In recent years, there has been a drastic surge in neurological disorders with sporadic cases contributing more than ever to their cause. Radiation exposure through diagnostic or therapeutic routes often results in neurological injuries that may lead to neurodegenerative pathogenesis. However, the underlying mechanisms regulating the neurological impact of exposure to near-low doses of ionizing radiation are not known. In particular, the neurological changes caused by metabolomic reprogramming have not yet been elucidated. Hence, in the present study, C57BL/6 mice were exposed to a single whole-body X-ray dose of 0.5 Gy, and 14 days post-treatment, the hippocampus was subjected to metabolomic analysis. The hippocampus of the irradiated animals showed significant alterations in 15 metabolites, which aligned with altered tyrosine, phenylalanine, and alpha-linolenic acid metabolism and the biosynthesis of unsaturated fatty acids. Furthermore, a multiomics interaction network comprising metabolomics and RNA sequencing data analysis provided insights into gene-metabolite interactions. Tyrosine metabolism was revealed to be the most altered, which was demonstrated by the interaction of several crucial genes and metabolites. The present study revealed the regulation of low-dose radiation-induced neurotoxicity at the metabolomic level and its implications for the pathogenesis of neurological disorders. The present study also provides novel insights into metabolomic pathways altered following near-low-dose IR exposure and its link with neurodegenerative diseases such as Alzheimer's disease and Parkinson's disease.

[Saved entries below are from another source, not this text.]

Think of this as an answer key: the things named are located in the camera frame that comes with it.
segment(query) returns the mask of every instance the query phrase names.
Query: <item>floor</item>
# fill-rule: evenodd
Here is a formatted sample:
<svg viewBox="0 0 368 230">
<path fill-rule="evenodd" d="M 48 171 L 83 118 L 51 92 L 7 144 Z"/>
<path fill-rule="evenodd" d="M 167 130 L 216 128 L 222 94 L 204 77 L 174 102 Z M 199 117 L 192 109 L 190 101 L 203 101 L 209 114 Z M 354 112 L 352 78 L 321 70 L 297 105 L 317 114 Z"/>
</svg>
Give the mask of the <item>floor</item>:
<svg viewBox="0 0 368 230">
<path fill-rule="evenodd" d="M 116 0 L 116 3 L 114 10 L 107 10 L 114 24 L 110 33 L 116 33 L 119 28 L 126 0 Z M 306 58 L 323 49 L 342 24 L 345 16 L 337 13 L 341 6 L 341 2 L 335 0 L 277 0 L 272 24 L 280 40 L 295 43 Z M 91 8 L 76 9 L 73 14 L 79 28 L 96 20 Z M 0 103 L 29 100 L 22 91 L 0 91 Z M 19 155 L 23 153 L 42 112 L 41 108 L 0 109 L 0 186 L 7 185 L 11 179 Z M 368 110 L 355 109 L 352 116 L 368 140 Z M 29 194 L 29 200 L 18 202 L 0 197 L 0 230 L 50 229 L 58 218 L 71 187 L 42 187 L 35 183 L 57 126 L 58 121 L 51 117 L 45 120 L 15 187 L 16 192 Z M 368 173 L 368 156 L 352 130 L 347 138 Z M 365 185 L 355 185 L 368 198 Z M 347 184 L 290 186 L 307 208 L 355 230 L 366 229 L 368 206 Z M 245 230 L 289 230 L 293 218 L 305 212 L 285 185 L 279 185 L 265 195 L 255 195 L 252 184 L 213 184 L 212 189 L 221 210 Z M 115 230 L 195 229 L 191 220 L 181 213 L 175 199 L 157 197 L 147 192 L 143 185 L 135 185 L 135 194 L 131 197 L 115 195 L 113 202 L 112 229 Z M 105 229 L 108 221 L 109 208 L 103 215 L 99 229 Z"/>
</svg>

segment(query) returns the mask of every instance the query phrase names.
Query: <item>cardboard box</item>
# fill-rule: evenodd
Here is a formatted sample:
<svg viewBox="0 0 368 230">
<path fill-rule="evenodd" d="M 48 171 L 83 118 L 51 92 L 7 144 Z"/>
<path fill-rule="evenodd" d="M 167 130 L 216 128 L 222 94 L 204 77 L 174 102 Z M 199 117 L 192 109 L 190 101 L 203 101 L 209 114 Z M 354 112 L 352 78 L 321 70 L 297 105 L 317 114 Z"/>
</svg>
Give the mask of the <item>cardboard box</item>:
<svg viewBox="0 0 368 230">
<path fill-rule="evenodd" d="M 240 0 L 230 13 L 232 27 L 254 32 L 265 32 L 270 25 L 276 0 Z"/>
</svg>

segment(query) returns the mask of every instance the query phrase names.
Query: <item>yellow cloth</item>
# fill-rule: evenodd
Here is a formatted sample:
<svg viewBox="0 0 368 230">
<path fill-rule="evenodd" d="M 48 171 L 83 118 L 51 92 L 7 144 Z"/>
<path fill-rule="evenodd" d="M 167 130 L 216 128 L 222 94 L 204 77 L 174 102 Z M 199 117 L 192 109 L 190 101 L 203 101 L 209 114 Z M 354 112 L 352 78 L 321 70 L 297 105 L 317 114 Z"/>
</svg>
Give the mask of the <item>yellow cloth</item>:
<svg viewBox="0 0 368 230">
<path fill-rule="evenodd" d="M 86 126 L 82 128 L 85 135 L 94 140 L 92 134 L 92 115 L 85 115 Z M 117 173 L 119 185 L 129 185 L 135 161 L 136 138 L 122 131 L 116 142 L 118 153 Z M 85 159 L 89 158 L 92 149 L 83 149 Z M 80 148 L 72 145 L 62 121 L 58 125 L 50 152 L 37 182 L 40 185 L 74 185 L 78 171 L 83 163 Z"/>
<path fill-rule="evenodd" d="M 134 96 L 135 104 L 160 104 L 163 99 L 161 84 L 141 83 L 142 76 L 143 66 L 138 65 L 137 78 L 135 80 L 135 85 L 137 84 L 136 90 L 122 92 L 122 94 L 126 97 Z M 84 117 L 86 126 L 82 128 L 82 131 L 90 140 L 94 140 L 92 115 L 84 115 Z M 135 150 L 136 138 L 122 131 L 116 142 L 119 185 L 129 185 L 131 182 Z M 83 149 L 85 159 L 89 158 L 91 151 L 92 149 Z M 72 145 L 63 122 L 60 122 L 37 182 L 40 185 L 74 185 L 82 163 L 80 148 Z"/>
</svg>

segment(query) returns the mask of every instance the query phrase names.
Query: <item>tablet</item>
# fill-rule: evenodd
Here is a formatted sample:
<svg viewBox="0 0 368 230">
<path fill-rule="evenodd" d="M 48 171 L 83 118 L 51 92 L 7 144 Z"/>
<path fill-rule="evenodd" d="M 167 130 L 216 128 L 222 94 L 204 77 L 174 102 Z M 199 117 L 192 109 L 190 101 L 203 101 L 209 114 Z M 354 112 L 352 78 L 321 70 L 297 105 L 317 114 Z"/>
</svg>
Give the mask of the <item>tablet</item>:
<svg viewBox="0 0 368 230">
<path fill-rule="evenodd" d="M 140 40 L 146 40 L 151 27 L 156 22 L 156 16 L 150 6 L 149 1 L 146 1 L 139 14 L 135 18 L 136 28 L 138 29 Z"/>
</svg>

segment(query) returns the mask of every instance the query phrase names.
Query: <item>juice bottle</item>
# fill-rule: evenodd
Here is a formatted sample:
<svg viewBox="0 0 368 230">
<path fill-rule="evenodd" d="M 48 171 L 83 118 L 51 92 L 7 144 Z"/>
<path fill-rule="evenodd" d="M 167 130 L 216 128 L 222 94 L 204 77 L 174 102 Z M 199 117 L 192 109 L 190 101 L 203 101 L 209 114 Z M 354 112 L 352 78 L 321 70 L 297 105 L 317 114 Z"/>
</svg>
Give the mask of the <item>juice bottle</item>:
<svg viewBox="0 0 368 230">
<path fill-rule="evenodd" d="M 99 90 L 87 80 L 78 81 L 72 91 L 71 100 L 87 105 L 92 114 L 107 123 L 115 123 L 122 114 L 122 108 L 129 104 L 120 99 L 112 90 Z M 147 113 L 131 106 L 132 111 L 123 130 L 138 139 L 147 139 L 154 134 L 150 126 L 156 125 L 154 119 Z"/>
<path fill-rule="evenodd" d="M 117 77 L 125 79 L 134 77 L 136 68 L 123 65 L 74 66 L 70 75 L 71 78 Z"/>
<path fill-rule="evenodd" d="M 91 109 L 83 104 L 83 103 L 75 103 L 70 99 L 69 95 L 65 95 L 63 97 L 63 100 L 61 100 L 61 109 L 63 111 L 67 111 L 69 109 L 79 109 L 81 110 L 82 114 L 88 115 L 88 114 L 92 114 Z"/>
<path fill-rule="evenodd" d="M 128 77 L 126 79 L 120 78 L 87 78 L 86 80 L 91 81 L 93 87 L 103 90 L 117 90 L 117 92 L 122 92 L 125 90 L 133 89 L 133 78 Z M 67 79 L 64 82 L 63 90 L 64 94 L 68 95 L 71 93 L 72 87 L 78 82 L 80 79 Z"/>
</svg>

Keywords: Alzheimer’s disease; low-dose radiation; metabolomics; neurodegeneration; neurotoxicity.

Figure 1

Effects of low-dose radiation exposure on hippocampal metabolites. (a) Number of increased and decreased metabolites. (b) Principal component analysis depicting the variation in the metabolomic data. (c) Variables of importance as a part of the PLS-DA analysis depicting the top ten discriminating metabolites. (d) Fifteen significantly altered metabolites and their levels after low-dose radiation exposure.

Figure 2

Effects of low-dose radiation exposure on hippocampal metabolite classes. Heatmap representing the levels of different metabolites belonging to fatty acids, glycerophospholipids, and carboxylic acids and derivatives between groups.

Figure 3

Effects of low-dose radiation exposure on hippocampal metabolites and pathways. (a) Box-whisker plots of metabolites upregulated and downregulated in radiation (n = 3, *p < 0.05, **p < 0.01, ***p < 0.001, ****p < 0.0001). (b) Different metabolomic pathways enriched by significantly altered metabolites after radiation exposure.

Figure 4

Effects of low-dose radiation exposure on amino acid metabolism. Network analysis shows the nodes connecting tyrosine metabolism and its interacting metabolites and genes. Genes in yellow circles indicate genes from our transcriptomic data, genes in green circles depict the hub genes involved in pathway regulation, those in pink hexagons indicate metabolites altered in our study, and those in blue hexagons indicate hub metabolites involved in pathway regulation.